Exercise description
Use the entries below and reproduce exactly the lines from the one containing "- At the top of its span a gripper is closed" down to the one containing "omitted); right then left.", both of them included.
========================================================================
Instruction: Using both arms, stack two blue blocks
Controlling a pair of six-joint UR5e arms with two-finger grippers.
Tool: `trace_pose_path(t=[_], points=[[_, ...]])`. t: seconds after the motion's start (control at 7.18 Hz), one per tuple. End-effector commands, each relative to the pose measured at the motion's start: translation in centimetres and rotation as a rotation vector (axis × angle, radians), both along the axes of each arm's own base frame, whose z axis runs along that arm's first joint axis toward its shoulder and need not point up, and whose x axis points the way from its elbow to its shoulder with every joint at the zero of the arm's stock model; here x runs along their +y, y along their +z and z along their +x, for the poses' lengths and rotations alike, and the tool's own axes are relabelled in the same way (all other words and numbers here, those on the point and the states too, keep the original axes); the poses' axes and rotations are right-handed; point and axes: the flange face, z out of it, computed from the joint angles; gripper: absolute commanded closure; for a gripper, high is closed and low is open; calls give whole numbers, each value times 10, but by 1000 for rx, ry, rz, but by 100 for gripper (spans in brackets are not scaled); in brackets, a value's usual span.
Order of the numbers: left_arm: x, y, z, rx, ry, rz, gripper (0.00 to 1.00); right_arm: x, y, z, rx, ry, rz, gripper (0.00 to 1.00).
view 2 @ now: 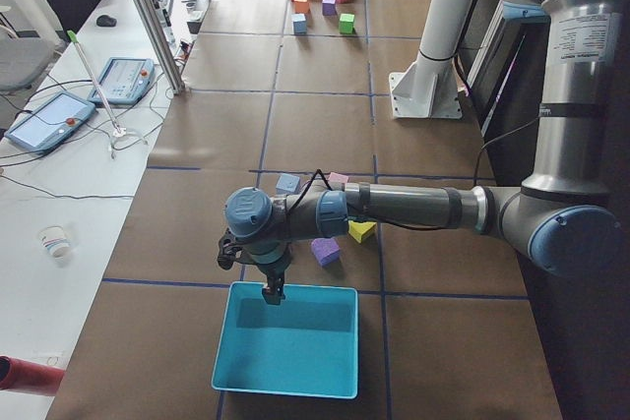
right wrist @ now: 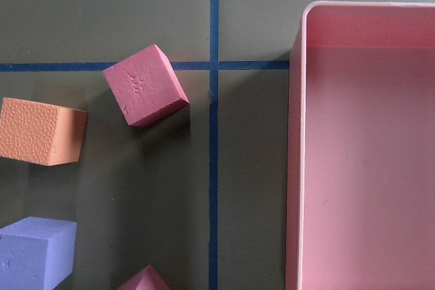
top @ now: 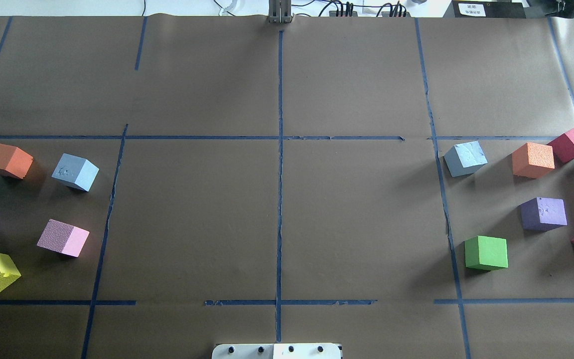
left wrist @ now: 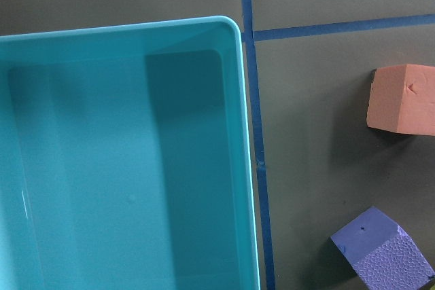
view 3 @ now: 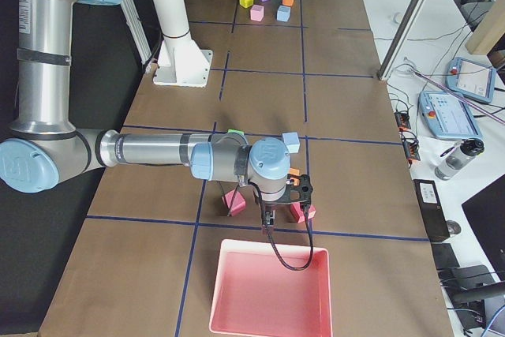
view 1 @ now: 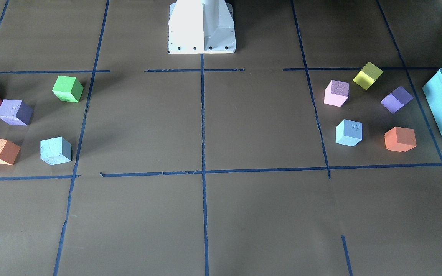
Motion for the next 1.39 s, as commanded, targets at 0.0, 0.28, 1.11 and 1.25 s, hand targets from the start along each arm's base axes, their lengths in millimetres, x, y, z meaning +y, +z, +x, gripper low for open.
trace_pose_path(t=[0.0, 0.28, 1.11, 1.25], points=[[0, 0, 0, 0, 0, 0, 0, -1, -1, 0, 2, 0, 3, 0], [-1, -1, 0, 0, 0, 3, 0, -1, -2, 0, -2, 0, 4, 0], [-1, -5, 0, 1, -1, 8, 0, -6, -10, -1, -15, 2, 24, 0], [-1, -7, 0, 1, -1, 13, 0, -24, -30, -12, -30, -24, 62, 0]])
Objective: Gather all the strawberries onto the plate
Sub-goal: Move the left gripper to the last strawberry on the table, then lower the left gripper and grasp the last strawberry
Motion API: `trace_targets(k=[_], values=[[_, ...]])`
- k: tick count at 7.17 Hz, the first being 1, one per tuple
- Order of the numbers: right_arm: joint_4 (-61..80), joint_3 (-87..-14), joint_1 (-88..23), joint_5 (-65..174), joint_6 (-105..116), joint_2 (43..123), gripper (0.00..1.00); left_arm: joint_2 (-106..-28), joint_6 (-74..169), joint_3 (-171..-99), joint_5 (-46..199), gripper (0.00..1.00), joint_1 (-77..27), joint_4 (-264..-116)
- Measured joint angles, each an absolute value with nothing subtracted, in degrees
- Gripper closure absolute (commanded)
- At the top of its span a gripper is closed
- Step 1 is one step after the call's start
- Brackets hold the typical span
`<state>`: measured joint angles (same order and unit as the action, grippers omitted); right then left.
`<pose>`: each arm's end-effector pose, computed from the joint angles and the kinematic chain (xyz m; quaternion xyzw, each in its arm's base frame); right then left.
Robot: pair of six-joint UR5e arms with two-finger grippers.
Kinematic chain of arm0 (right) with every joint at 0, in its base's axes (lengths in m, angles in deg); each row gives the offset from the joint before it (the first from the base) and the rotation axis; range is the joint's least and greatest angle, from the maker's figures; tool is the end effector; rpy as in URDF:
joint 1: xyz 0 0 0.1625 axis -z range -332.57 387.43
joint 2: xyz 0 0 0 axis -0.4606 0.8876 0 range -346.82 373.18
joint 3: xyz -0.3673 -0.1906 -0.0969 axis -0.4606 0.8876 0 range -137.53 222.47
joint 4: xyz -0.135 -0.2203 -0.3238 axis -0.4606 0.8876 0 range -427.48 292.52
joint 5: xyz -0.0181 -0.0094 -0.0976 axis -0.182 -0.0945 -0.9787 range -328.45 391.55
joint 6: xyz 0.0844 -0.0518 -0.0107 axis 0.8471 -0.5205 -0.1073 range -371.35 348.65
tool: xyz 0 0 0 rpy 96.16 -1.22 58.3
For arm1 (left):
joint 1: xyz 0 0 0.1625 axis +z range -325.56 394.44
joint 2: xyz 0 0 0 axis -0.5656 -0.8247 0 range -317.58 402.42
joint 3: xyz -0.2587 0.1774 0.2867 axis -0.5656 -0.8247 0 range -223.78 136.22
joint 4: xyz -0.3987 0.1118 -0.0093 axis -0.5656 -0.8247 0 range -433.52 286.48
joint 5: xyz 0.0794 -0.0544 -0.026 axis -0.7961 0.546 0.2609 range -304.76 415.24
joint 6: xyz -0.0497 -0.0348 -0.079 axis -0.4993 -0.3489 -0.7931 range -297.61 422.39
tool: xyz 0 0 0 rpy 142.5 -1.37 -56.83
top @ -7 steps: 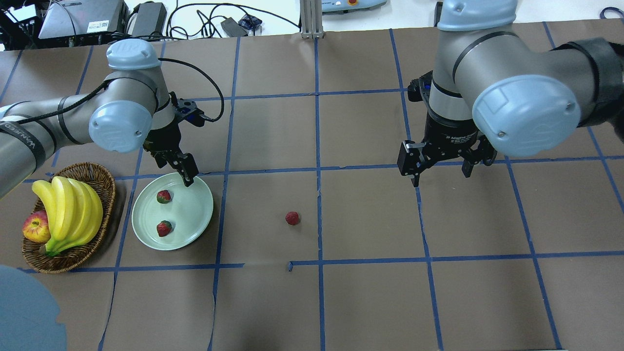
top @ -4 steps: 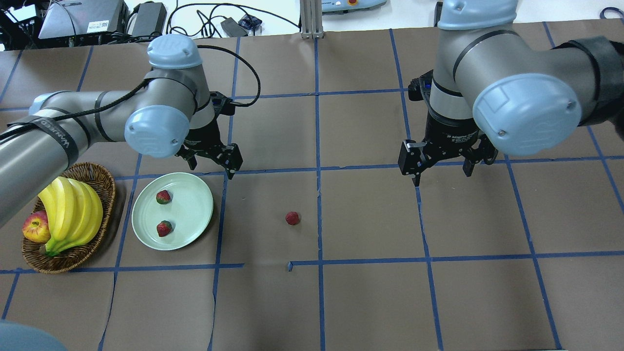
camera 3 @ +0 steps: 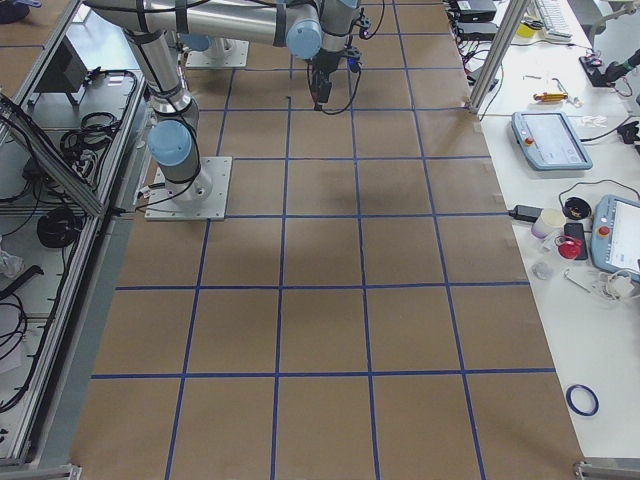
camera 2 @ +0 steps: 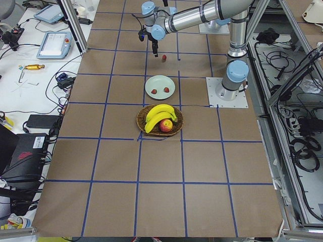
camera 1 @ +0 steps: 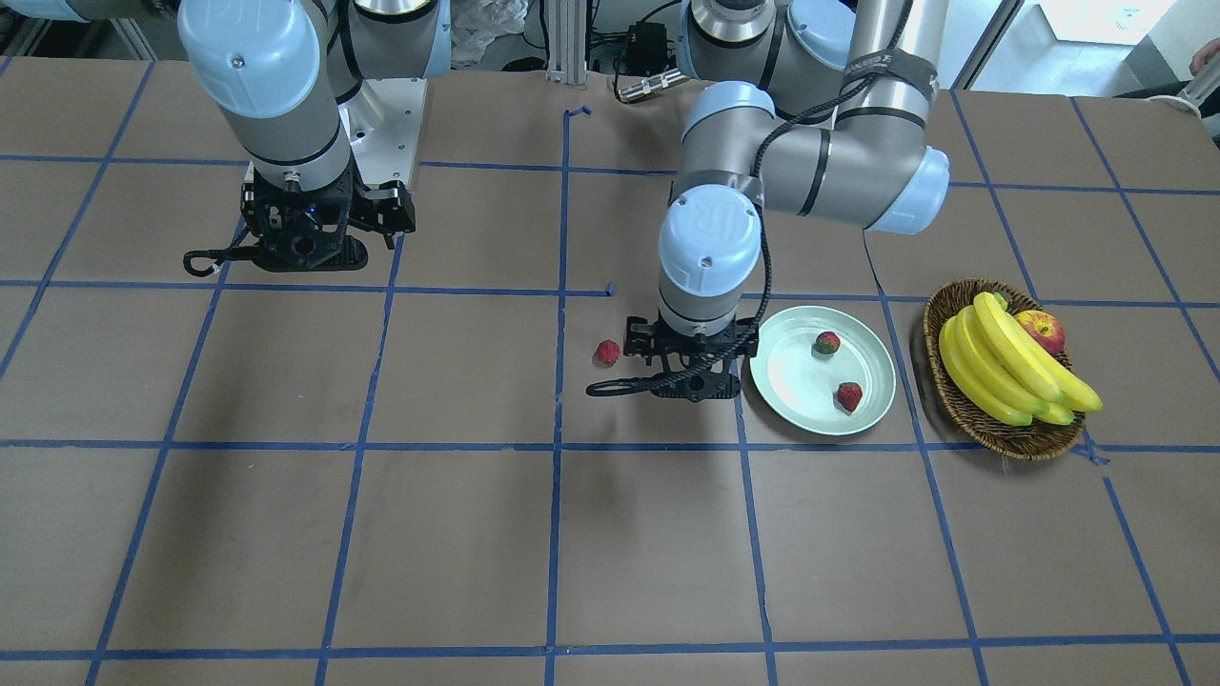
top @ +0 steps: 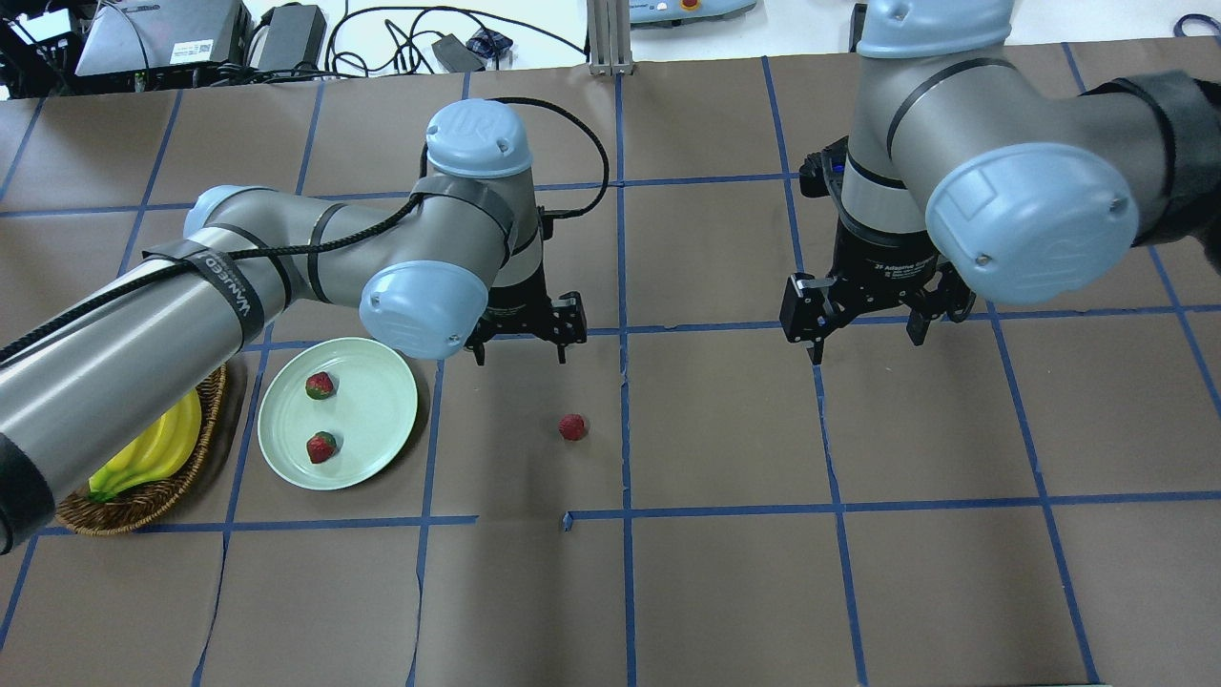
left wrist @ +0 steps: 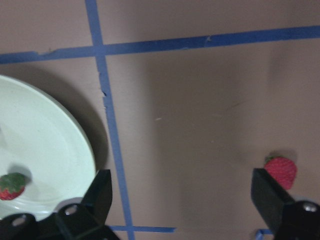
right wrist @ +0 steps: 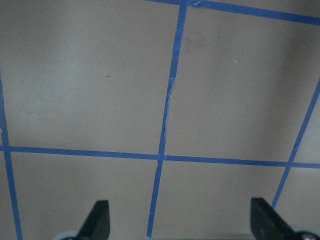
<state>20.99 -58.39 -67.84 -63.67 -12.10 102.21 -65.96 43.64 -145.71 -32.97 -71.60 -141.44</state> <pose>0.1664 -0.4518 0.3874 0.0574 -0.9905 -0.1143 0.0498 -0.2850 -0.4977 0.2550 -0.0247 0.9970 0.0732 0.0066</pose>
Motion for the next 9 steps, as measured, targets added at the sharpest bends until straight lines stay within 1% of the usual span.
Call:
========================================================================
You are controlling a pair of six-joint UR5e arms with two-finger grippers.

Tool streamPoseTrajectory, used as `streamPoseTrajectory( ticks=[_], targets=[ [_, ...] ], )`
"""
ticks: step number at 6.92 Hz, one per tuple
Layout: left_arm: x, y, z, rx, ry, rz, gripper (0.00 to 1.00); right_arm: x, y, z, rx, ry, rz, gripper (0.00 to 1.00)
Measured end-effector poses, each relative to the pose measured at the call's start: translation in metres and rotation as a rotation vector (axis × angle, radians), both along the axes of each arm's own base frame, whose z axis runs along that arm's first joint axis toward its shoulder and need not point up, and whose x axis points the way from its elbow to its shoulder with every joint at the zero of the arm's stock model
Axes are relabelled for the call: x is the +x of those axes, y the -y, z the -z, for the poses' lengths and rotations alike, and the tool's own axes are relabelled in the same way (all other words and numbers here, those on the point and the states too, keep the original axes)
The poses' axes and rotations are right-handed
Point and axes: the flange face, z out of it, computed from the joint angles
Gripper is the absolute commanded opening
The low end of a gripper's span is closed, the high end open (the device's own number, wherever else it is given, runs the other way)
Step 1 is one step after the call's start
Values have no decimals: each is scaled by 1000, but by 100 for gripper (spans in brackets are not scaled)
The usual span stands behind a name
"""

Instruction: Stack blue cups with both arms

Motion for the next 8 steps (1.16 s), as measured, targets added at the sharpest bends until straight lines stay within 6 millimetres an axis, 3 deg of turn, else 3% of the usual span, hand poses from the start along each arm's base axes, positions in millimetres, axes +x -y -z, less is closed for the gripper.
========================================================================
Reply to the task
- At the top of its span a gripper is closed
- Step 1 is one step after the call's start
- Brackets hold the typical span
`<state>`: measured joint angles (same order and unit as the action, grippers omitted); right then left.

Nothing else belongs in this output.